Some deals require pharmacies to reject prescriptions for low-cost generics, starting Thursday, and substitute a discounted name-brand Lipitor. Some deals have blocked generic makers from mail-order services that account for an estimated 40 percent of all Lipitor prescriptions.
The company’s aggressive strategy may offer lessons for drug makers facing similar losses of patent protection for other blockbuster drugs over the next few years, and may chart a new path for shifts between the big pharmaceutical companies and generic rivals.
Lipitor was the first drug to exceed $10 billion a year in sales, and accounted for almost one-quarter of Pfizer’s revenue in the last decade.
With Pfizer’s plans to try to maintain brand loyalty for the next six months becoming public, industry analysts have raised the company’s earnings outlook by 2 to 4 percent, and now estimate that it could retain 40 percent of the market through next year. Pfizer officials declined to comment on that estimate.
Aiding its chances is a stumbling start-up by generic competitors. Ranbaxy Laboratories, the Indian subsidiary of the Japanese drug company Daiichi Sankyo, won the right to bring the first generic version to market. But Ranbaxy has disclosed it is under federal investigation. It has not yet received Food and Drug Administration approval. Ranbaxy’s president has said it will be ready by Thursday.
Watson Pharmaceuticals of Parsippany, N.J., is a second competitor with a generic version of the drug authorized and manufactured by Pfizer. But Watson has to give about 70 percent of its profits to Pfizer, according to the investment house Sanford C. Bernstein Company. And Pfizer’s own deals are undercutting both Watson and Ranbaxy on price.
“Pfizer’s tactic of dressing up as a generics company is pulling the rug under the incentive system created to foster the development of generic drugs,” David A. Balto, a lawyer for some generic makers and a former policy director for the Federal Trade Commission, said Tuesday.
Pfizer’s strategy so far is limited to the first 180 days after Lipitor goes off patent. During that period, under law, generic competition is limited and the first entries have historically charged fairly high prices to recoup their costs. After the first six months, any company can enter the generic market, and prices plunge.
Although Ranbaxy and Watson have not yet announced their prices, one top Pfizer official said on Tuesday that its new discounts could be adjusted to beat any tit-for-tat reduction in the expected generic pricing.
“They are a set contract but they could change,” said David S. Simmons, president and general manager of Pfizer’s established products unit. “I mean, it’s at the discretion of two parties. They could change.”
Mr.
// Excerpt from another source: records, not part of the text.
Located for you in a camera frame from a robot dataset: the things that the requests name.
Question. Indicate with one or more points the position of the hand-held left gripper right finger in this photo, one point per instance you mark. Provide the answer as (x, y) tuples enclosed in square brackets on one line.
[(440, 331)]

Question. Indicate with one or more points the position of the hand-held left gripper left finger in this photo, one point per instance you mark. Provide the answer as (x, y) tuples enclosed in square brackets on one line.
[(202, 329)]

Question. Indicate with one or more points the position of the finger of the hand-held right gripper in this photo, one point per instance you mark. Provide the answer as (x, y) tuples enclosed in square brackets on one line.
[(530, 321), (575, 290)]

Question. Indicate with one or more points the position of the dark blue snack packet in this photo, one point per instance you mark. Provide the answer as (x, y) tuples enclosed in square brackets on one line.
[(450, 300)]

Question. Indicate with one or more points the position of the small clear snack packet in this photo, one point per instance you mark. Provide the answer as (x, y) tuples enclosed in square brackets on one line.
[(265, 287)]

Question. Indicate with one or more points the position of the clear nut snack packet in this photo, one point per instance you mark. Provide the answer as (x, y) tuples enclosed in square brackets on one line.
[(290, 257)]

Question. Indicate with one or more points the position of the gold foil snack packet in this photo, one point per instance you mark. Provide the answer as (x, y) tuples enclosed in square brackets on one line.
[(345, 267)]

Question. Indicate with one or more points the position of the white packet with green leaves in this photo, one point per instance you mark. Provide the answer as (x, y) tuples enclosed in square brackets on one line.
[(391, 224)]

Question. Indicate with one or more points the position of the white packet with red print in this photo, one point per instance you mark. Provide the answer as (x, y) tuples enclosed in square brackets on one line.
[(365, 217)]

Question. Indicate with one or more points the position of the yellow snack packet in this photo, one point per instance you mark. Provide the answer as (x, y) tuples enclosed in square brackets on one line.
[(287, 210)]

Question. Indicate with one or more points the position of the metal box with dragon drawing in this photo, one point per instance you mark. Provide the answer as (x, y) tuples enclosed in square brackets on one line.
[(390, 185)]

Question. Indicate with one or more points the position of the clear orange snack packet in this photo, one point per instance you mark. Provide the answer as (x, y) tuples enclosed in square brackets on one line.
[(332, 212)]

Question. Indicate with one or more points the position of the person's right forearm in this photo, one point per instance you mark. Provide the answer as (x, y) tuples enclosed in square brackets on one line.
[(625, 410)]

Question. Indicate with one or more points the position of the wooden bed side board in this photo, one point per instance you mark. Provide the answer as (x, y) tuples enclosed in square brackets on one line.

Simmons said the intention of Pfizer’s discount was to keep Lipitor “at or below generics’ cost to the health care system.”
The discount is also extending to many Medicare prescription drug plans that will dispense Lipitor even if patients ask for generics, according to a memo released by an advocacy group called Pharmacists United for Truth and Transparency.
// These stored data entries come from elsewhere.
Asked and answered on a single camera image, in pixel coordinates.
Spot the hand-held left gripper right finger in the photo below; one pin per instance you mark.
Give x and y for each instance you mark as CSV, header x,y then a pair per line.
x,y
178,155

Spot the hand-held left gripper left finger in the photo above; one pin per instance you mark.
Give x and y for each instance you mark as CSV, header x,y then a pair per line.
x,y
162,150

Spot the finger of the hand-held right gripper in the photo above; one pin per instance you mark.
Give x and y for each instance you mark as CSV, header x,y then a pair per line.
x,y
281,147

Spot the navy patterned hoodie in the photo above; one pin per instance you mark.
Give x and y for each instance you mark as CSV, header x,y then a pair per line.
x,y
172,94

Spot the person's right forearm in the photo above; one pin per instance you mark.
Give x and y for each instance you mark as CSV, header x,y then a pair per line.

The memo, from CVS/Caremark, a pharmacy benefit management company, and dated Monday, notified pharmacies that the generic form of Lipitor would not be covered for 29 prescription drug plans it managed for Medicare Part D. Instead, any prescription claims for generic atorvastatin will be rejected with a notice saying: “Brand Lipitor will pay at generic co-pay.”
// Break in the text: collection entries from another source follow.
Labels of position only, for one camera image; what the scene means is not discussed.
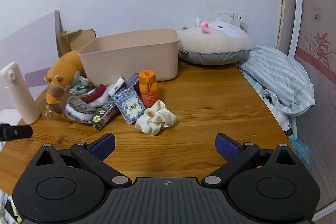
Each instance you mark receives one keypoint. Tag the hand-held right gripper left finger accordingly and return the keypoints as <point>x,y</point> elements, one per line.
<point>104,145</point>

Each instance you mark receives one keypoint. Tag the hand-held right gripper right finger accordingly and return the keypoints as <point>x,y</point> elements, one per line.
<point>225,146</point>

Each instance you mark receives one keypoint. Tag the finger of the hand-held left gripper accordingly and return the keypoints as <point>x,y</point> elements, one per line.
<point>15,132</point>

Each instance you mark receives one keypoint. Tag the dark box with yellow stars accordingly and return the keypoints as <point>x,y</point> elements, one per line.
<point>105,116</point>

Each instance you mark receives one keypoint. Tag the brown grey plush toy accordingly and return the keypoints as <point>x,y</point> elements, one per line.
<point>78,108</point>

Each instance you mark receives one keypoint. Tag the blue patterned box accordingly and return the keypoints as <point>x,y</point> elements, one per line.
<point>130,105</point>

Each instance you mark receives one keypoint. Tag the green scrunchie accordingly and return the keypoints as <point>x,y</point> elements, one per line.
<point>82,85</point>

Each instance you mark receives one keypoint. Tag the orange bottle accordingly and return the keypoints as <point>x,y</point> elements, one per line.
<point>147,87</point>

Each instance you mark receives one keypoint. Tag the beige plastic container bin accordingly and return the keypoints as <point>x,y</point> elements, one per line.
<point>126,58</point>

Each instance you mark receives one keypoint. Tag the white thermos bottle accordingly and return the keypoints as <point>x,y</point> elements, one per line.
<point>19,98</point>

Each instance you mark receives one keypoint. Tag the red white plush piece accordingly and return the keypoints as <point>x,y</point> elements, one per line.
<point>97,94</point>

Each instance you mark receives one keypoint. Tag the cream satin scrunchie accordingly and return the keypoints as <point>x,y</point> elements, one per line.
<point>155,119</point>

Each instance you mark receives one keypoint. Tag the white tube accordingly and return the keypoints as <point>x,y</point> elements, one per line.
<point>116,85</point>

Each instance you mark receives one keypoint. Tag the teal plastic bag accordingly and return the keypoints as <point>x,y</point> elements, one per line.
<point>300,151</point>

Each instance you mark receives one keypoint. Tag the printed cloth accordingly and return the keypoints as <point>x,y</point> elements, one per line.
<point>6,208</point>

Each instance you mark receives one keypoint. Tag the orange plush toy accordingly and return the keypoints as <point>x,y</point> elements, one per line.
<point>67,66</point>

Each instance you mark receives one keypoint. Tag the lilac board panel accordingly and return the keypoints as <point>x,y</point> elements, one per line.
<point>31,45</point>

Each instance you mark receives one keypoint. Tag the striped light blue cloth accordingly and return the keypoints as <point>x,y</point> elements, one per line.
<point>281,77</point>

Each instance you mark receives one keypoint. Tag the cream sheep plush cushion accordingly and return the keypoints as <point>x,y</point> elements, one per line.
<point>210,40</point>

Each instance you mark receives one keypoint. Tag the wooden cutout stand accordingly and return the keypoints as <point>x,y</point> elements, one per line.
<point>78,40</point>

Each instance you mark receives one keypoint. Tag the floral patterned wardrobe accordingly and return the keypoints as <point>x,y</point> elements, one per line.
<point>315,56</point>

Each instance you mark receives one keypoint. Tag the white wall socket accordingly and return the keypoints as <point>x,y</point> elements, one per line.
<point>232,18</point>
The company’s memo did not disclose the financial terms.
The government may receive the rebates that drug manufacturers pay to benefit managers and insurers if they are fully disclosed and characterized as rebates, not fees, according to a March report by the Office of the Inspector General for the Department of Health and Human Services. But benefit managers’ records may not be accessible or auditable, it added.